» **WHAT YOU ARE ASKED TO DO**:
Provide the number of lines in the records that hold the string "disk", without any other words.

[Excerpts from a dataset]
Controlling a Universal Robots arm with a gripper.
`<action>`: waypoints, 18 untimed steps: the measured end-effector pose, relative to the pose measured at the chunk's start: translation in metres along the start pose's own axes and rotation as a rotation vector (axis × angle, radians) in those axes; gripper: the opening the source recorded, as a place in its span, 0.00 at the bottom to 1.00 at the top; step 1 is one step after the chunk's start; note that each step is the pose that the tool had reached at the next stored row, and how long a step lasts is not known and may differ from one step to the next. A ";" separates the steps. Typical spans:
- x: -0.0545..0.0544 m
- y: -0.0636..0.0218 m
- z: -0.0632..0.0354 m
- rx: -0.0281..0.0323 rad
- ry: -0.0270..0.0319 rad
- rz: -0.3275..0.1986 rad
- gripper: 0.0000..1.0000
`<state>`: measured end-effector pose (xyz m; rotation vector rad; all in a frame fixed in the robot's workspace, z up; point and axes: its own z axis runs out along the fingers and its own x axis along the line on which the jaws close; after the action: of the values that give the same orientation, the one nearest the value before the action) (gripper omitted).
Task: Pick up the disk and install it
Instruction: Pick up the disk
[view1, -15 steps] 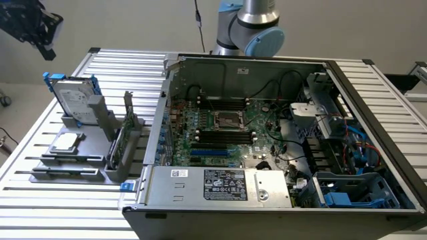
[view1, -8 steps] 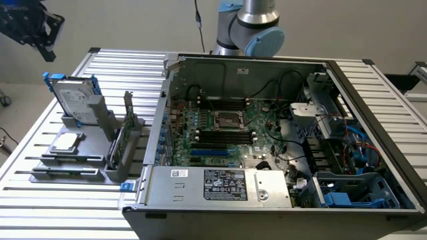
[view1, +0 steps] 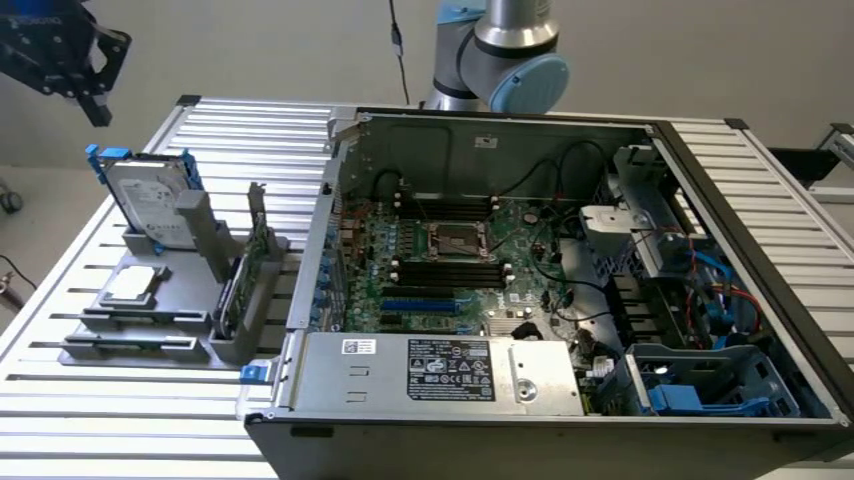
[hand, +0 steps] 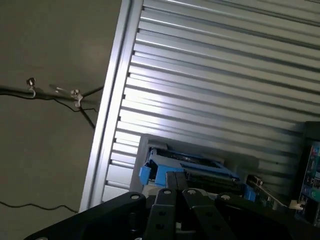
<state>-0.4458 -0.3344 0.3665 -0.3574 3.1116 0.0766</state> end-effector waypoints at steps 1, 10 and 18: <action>0.000 0.0000 0.0005 -0.0002 0.0008 -0.018 0.11; 0.000 -0.0002 0.0036 -0.0027 0.0092 -0.182 0.11; 0.000 -0.0002 0.0050 -0.0048 0.0168 -0.327 0.11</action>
<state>-0.4458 -0.3344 0.3615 -0.8625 3.0206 0.0781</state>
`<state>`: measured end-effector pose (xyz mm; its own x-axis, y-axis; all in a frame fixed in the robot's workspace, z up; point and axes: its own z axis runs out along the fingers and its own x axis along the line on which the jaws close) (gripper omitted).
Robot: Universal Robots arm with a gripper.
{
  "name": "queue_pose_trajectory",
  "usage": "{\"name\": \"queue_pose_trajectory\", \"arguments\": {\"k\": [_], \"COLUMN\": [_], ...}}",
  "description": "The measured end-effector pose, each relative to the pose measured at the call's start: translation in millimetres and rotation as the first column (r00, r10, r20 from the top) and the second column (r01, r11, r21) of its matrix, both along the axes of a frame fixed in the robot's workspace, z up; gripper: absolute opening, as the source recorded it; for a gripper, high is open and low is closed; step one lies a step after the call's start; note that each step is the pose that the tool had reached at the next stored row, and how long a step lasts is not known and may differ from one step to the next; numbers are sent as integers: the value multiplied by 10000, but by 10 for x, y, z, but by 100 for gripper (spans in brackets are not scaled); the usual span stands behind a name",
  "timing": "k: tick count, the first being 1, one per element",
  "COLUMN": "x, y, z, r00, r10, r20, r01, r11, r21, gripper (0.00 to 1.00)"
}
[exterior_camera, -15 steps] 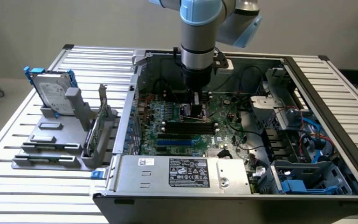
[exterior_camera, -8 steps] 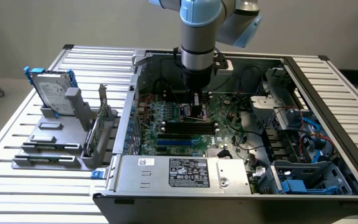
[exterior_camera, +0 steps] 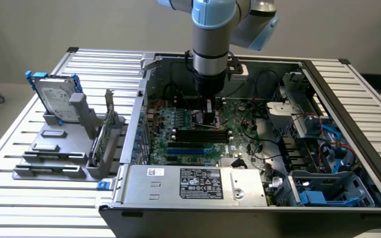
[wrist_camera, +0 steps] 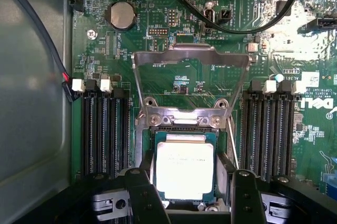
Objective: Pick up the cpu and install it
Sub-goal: 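Place the cpu into insertion slot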
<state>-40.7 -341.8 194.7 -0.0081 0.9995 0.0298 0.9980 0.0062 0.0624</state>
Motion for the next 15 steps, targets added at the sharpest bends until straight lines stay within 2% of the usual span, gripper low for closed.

» **ANSWER BOX**:
2